INFOS – Digital Textile Passport
A INFOS participated as a partner and co-author in the scientific article “Machine Learning-Based Data Quality Assessment for the Textile and Clothing Digital Product Passport”, recently published in the journal Applied Sciences (MDPI).
The study focuses on the application of techniques for Machine Learning to ensure the Data quality and reliability in the context of Digital Product Passport (DPP) of the textile industry.
The contribution of INFOS
O Marcelo Alves, Head of Innovation at INFOS, is one of the authors of the article and contributed decisively to:
- Define the technical integration requirements between systems;
- Develop Data validation APIs applicable to the DPP ecosystem;
- Model tuning Machine Learning in the context of the textile industry;
- Analyse performance metrics of models applied to anomaly detection.
This contribution reinforces the role of INFOS as Technology innovation agent in the textile sector, not just as a provider of solutions, but also as an active partner in applied research.
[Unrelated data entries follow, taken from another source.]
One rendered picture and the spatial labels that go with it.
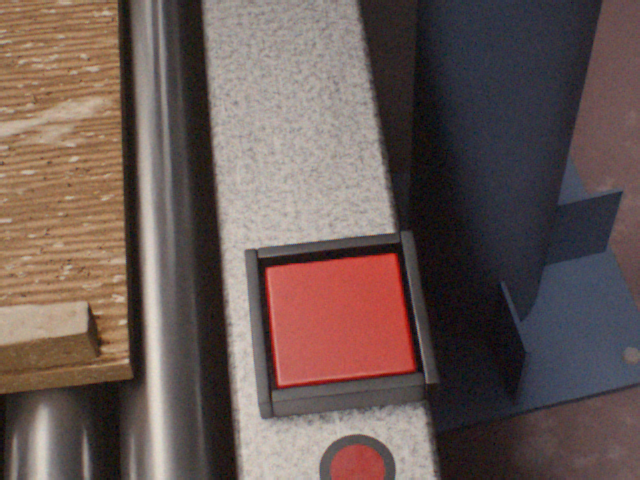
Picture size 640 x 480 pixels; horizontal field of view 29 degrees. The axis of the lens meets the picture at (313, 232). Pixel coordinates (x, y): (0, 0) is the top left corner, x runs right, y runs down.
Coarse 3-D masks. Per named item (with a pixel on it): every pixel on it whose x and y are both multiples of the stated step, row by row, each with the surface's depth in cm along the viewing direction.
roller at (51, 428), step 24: (96, 384) 55; (24, 408) 53; (48, 408) 53; (72, 408) 53; (96, 408) 54; (24, 432) 52; (48, 432) 52; (72, 432) 53; (96, 432) 54; (24, 456) 52; (48, 456) 52; (72, 456) 52; (96, 456) 53
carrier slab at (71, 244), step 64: (0, 0) 64; (64, 0) 63; (0, 64) 61; (64, 64) 61; (0, 128) 59; (64, 128) 59; (0, 192) 57; (64, 192) 57; (128, 192) 58; (0, 256) 55; (64, 256) 55; (128, 256) 56; (128, 320) 53; (0, 384) 52; (64, 384) 53
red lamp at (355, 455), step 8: (344, 448) 52; (352, 448) 52; (360, 448) 52; (368, 448) 52; (336, 456) 52; (344, 456) 52; (352, 456) 52; (360, 456) 52; (368, 456) 52; (376, 456) 52; (336, 464) 51; (344, 464) 51; (352, 464) 51; (360, 464) 51; (368, 464) 51; (376, 464) 51; (336, 472) 51; (344, 472) 51; (352, 472) 51; (360, 472) 51; (368, 472) 51; (376, 472) 51
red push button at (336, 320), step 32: (384, 256) 55; (288, 288) 55; (320, 288) 54; (352, 288) 54; (384, 288) 54; (288, 320) 54; (320, 320) 54; (352, 320) 54; (384, 320) 53; (288, 352) 53; (320, 352) 53; (352, 352) 53; (384, 352) 53; (288, 384) 52
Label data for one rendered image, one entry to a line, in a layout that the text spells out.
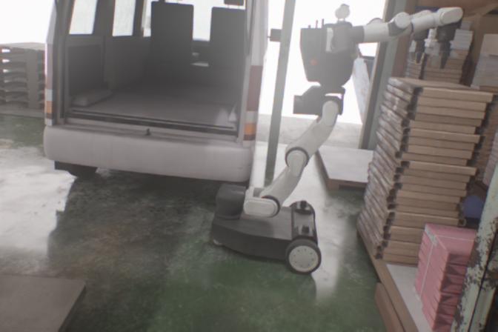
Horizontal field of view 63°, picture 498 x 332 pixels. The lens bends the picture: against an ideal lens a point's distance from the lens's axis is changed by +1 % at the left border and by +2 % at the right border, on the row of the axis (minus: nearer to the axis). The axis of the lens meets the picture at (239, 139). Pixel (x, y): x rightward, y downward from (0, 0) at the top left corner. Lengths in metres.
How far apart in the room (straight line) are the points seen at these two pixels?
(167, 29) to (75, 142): 2.10
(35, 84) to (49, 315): 4.47
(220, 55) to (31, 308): 3.34
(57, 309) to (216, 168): 1.34
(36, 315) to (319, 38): 1.78
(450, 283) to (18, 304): 1.78
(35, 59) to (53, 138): 3.00
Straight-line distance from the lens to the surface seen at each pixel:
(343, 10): 2.29
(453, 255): 2.02
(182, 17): 4.60
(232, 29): 4.52
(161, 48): 4.68
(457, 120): 2.37
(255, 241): 2.41
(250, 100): 2.67
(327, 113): 2.29
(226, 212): 2.52
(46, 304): 1.88
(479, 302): 1.70
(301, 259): 2.40
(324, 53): 2.21
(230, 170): 2.72
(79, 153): 2.96
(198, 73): 4.57
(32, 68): 5.97
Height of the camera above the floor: 1.32
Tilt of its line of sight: 16 degrees down
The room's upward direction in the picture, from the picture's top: 5 degrees clockwise
The importance of studying
The article responds to a central industry challenge: ensuring that data used for traceability, sustainability, and transparency has Quality and consistency.
The DPP requires the integration of data from multiple stakeholders, and the application of Machine Learning techniques allows for the detection and correction of errors before their incorporation into critical systems.
With this advance, the industry can gain efficiency, credibility and trust in the process of digitalisation and transition to the circular economy.
Conclusion
INFOS's participation in this scientific work reflects its commitment to the Innovation in the textile sector and your capacity to collaborate on high-impact research projects.